This is a variation of the knapsack problem. You are trying to find a subset of objects (here, 3 people), such that their properties come close to some specified target values (here, the sum [or mean] and corrected sum of squares [or std dev]). This is also known as a moment-matching problem.
As stated, the problem is not well defined. You need to specify an objective function to minimize. For example, you might choose the function
(mean-target_mean)**2 + (stdDev - target_stdDev)**2
where (mean, stdDev) are the moments for each sampe of size 3.

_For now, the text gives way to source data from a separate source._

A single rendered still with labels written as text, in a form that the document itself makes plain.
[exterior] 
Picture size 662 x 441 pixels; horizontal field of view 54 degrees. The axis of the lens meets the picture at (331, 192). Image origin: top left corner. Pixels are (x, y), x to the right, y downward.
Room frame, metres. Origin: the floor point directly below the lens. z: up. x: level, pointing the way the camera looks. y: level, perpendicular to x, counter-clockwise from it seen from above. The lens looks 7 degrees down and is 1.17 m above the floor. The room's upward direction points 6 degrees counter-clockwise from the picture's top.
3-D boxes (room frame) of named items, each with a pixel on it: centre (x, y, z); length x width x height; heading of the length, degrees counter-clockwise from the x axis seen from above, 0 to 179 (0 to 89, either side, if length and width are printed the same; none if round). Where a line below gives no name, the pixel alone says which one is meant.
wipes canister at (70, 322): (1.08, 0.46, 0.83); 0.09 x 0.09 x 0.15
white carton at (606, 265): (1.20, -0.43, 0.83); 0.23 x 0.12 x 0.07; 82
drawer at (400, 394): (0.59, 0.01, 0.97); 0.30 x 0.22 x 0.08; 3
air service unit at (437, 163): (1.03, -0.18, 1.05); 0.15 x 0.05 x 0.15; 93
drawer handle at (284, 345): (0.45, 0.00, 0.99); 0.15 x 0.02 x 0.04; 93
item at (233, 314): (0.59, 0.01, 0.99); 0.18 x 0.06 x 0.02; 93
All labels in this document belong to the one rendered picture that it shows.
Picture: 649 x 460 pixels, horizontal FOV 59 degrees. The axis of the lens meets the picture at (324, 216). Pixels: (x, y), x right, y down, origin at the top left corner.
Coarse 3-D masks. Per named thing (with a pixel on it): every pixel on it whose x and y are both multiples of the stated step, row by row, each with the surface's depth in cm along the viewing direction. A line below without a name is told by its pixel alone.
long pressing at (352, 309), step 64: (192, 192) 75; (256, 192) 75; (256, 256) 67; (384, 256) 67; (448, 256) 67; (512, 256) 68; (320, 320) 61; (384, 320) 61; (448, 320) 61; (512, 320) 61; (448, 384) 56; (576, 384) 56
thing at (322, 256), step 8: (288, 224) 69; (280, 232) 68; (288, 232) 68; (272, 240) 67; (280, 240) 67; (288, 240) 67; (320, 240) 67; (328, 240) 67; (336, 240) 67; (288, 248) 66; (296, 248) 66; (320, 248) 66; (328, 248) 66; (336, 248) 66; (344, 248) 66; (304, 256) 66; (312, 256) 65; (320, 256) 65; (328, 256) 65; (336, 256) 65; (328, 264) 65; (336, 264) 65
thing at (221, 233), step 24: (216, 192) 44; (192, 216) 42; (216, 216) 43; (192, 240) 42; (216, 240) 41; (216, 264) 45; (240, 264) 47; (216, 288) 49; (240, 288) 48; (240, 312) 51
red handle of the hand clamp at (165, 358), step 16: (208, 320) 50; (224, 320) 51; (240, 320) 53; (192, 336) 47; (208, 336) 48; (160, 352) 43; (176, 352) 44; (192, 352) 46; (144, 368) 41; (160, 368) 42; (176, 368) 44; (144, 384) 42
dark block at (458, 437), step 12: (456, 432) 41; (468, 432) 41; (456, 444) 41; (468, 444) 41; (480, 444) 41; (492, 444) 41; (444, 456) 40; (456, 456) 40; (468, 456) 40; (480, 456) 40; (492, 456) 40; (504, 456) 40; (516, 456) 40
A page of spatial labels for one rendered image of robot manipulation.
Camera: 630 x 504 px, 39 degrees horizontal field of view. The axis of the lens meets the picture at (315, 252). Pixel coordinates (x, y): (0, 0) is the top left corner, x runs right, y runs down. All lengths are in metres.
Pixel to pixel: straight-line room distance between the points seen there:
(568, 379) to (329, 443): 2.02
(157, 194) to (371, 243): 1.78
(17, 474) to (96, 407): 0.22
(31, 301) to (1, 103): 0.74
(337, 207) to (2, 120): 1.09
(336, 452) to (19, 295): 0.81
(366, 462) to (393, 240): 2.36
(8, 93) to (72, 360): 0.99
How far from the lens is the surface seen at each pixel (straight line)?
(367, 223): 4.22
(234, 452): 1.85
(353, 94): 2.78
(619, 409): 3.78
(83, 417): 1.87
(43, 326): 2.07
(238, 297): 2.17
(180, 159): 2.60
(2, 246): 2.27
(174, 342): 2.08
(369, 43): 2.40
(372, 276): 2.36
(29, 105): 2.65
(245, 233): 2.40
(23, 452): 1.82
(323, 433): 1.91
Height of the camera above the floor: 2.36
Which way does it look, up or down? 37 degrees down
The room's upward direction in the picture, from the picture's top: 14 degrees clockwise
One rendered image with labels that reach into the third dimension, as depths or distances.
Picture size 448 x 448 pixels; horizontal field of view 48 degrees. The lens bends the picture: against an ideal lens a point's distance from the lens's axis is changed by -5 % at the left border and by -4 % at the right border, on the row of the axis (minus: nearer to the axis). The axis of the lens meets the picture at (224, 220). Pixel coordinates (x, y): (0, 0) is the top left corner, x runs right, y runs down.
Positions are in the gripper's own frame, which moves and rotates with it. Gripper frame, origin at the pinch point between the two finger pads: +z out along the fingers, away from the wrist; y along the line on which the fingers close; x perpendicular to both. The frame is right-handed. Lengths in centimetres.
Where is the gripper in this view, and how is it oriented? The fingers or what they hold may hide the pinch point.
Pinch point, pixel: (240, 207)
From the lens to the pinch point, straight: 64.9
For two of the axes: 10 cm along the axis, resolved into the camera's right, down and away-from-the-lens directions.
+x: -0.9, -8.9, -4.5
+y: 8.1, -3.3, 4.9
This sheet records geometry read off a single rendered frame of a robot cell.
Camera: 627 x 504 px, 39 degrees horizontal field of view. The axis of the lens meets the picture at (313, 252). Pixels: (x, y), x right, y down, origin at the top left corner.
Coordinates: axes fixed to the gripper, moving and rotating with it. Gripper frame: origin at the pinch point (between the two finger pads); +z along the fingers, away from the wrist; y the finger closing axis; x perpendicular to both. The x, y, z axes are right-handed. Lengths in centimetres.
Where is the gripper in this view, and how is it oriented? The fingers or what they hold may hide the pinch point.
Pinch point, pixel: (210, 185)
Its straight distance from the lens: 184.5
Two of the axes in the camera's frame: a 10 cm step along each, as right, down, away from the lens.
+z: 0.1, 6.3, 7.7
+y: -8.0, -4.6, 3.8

For small sets (as in your example), you can do a complete enumeration of the "N choose 3" combinations to figure out which combination to choose. See the article "Generate combinations in SAS" for tips. For example, in SAS/IML, you can solve the stated problem as follows:
data A;
length NAME $5.;
input NAME $ x1 x2;
datalines;
Bill 3 2
James 4 5
Rick 5 6
Bob 3 7
Clas 5 2
Brye 2 9
Mann 8 5
Pids 4 8
Tony 0 7
Lou 2 6
;
proc iml;
use A; read all var {Name x1}; close;
N = nrow(x1); /* number of obs */
k = 3; /* size of subset */
targetMean = 4;
targetStd = 0.95;
idx = allcomb(N, k); /* all M='N choose 3' combinations */
X = shape( x1[idx], nrow(idx) );
mean = mean(X`); /* 1 x M vector of sample means */
std = std(X`); /* 1 x M vector of sample std devs */
objective = (mean - targetMean)##2 + (std - targetStd)##2;
minVal = objective[><]; /* minimize objective */
minIdx = objective[>:<]; /* a sample that achieves minimum */
sampNames = Name[idx[minIdx,]];
sampVals = x1[idx[minIdx,]];
print sampVals[rowname=sampNames];
Of course, there might be more than one solution. This example has 8 solutions.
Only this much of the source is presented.